Election Ballot 2016: No Slavery Resolution Goes to Colorado Voters in November


“As people of faith, we believe that slavery is not a human value; we believe that no one is a slave — with no exceptions. Now is the time, to strike the archaic language and begin healing racial divides to unify, strengthen and uplift all of our communities.”

Those were the words of those from Together Colorado, one of the groups that is working for taking slavery out of the Colorado Constitution.  Colorado State Constitution Article 2, Section 26 abolishes slavery except for those incarcerated:

“There shall never be in this state either slavery or involuntary servitude, except as a punishment for crime, whereof the party shall have been duly convicted.”

Groups want the reference to slavery edited out of the state constitution written in 1877, saying that the concept is outdated and inhumane.  Those directly affected take exception too saying that large corporations are avoiding paying employment, social security, unemployment, and other taxes by using free prison labor.  The issue led to a labor strike in several states this spring stemming from longtime organizing against the practice along with other alleged abuses including assaults by guards and solitary confinement.  The Free Alabama Movement (FAM) has been organizing against prison slavery for years.  The group is not shy about naming corporations such as McDonald’s, one corporation FAM names that profits from prison slavery.

The resolution will appear before Colorado voters on the November ballot.  In Colorado the African-American community is 6 times more likely to be incarcerated than white people.  Latinos are twice as likely.  Addressing the disparity has involved years of work by groups including Together Colorado’s Jukome Emery-Brown who told The Nation Report that he himself was a victim of mistaken incarceration and in turn, slavery.

Senate Concurrent Resolution16-006 was introduced by Senator Jesse Ulibarri and Representatives Jovan Melton and Joe Salazar.  Only a two-thirds majority was required in each chamber for the referred measure to reach voters but on May 4, 2016 the Colorado House voted unanimously for SCR16-006, the No Slavery No Exceptions Bill on third reading.  The next week the resolution passed the Senate, also by unanimous vote.  Since the resolution was concurrent, Governor Hickenlooper’s signature is not required to appear on the ballot.

Supporters gathered on the west steps of the Capitol in a public assertion for “freedom and equality [that] are fundamental Colorado values that should be reflected in the language of our Colorado state constitution. Removing this exception will give us the opportunity to begin a dialogue to transform Colorado and potentially what the entire country will look like for future generations to come.”

“Everyone has a right to be treated with human dignity; to love, live and thrive without fear, “ said Sharon Bridgeforth. “Slavery is not a Colorado value. We believe that no one is a slave – with no exceptions.” Bridgeforth is the Together Colorado Board President and the President of the National Association of Colored Women’s Clubs, Inc.

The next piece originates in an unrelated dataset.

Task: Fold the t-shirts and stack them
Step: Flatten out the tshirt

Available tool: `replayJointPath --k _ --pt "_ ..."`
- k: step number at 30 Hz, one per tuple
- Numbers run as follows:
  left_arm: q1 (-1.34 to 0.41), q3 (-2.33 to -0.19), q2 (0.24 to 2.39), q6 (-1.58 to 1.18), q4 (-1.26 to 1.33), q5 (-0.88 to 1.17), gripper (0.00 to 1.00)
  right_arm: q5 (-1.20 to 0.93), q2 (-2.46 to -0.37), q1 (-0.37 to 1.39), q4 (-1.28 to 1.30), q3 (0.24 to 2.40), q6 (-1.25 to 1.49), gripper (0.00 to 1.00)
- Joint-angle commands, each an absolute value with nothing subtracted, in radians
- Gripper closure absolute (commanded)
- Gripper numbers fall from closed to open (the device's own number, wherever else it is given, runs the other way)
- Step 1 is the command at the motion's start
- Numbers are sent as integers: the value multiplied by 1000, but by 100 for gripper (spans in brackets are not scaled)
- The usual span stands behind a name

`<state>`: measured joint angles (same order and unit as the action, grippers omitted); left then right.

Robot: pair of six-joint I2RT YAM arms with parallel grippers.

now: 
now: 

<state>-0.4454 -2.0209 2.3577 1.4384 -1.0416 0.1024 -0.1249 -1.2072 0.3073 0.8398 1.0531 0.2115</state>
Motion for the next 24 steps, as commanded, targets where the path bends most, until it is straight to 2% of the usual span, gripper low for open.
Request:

The “No Slavery No Exceptions” campaign was organized by faith leaders of Together Colorado including Pastor Del Phillips, Reverend Nelson Bock, Reverend Tawana Davis, Rabbi Bernard Gerson, and Reverend Jann Halloran. “Healing begins with removing racially dividing symbols that are no longer a part of our identity as Coloradans,” said Reverend Tawana Davis in a statement. “This process will allow us to work towards unity with an identity founded in freedom and equality.”

Together Colorado sees the measure as the beginning of a centuries-old process of healing for practices of  slavery and inequality “Healing begins when symbols that divide us are struck down.  It is time we abandon the inhumane language of this exception, written in the 19th century, during a period in our country’s history when not all people were treated with human dignity nor seen as human. Two centuries later we are better than that and it is time to dismantle this symbol of racial division. As residents of Colorado, we must be the leaders, to take hold of this crucial opportunity to lead our nation towards true freedom and human dignity for ALL.”

The implications for the US economy could reach proportions that could affect the tax base in states that completely abolish slavery.  Groups say that they want an “economy that works for everyone.”

Voters will see the measure as Amendment T on November’s ballot.